Plasma Proteomics for Biomarker Discovery to Predict Progression of Initially Asymptomatic Moderate- Severe Aortic Stenosis
thesisposted on 2020-07-15, 09:17 authored by Daniel C. S. Chan
The optimal timing of aortic valve replacement in asymptomatic moderate-severe aortic stenosis (AS) is challenging. Robust markers predicting symptom onset or aortic valve related events in these patients are urgently needed. Plasma proteomics offers an opportunity to identify novel biomarkers in these patients. Two sample preparation workflows for mass spectrometry were developed and compared – a) Immunodepletion + Protein prefractionation on a reversed phased C18 column and b) extracellular vesicle pulldown followed by calcium silicate hydrate pulldown. The extracellular vesicle and calcium silicate hydrate pulldown method was more reproducible with >1500 protein identifications.

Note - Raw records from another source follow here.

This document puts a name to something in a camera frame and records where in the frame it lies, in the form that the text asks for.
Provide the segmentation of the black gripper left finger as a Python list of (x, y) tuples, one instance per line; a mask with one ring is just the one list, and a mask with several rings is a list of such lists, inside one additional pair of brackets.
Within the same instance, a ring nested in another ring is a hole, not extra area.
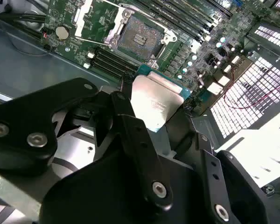
[(169, 211), (170, 181), (129, 98), (120, 91), (99, 91), (83, 78), (0, 104), (0, 170), (43, 173), (57, 151), (57, 139), (86, 124), (96, 132), (99, 156), (94, 162), (122, 152), (135, 169), (145, 201), (157, 214)]

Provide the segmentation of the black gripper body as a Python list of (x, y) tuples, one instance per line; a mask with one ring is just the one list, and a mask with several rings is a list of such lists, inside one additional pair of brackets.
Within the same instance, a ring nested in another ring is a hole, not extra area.
[(157, 214), (140, 193), (135, 169), (114, 152), (57, 182), (46, 194), (42, 224), (209, 224), (203, 190), (190, 166), (160, 156), (173, 206)]

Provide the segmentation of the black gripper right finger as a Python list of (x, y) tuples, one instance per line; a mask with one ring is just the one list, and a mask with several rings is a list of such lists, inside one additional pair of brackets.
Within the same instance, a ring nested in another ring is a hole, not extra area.
[(169, 141), (178, 161), (190, 165), (203, 191), (204, 212), (212, 224), (268, 224), (264, 194), (229, 152), (215, 153), (190, 116), (176, 112), (169, 120)]

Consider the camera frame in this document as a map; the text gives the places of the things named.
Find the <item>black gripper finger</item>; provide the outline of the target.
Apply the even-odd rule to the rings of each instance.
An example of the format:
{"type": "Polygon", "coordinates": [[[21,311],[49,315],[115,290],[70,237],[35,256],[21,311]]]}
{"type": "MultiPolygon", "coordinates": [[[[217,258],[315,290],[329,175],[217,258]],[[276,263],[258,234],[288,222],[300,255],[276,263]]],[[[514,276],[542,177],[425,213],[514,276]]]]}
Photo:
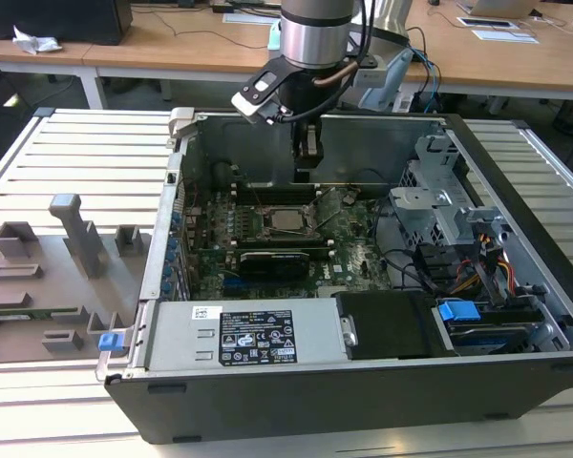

This method was used for biomarker discovery in 92 propensity-matched event vs noevent samples, using one dimensional liquid-chromatography-linked tandem mass spectrometry with ion mobility specific collision energies for proteomic analysis. Samples were recruitment plasma samples from the PRIMID-AS study, a prospective observational multicentre study of asymptomatic moderate-severe AS patients with extensive phenotyping with electrocardiography, echocardiography, bicycle exercise testing and multiparametric cardiac magnetic resonance testing with T1 mapping, late gadolinium enhancement and stress first pass perfusion imaging. The primary endpoint was valve replacement for spontaneous AS-related symptoms or cardiovascular death or unplanned cardiovascular hospitalisation. 49 proteins were found to be differentially expressed, which may represent novel associated pathways such as fatty acid oxidation, inflammation, cell death/apoptosis/autophagy, arrhythmogenesis, neural remodelling and lysosomal survival. Of these, 17 were selected for verification using 18Oisotope-labelled-pooled internal standards as the reference. Apolipoprotein D (APOD) emerged as a strong predictor of the primary endpoint, independent to exercise testing, sex, peak velocity, mean gradient and N-terminal-pro-brain natriuretic peptide. Addition of APOD to baseline characteristics resulted in a net reclassification improvement of 50-78%, particularly in moderate AS. Important correlates of APOD were tetranectin and body mass index. This biomarker could be used to optimally time aortic valve replacement in this group of patients.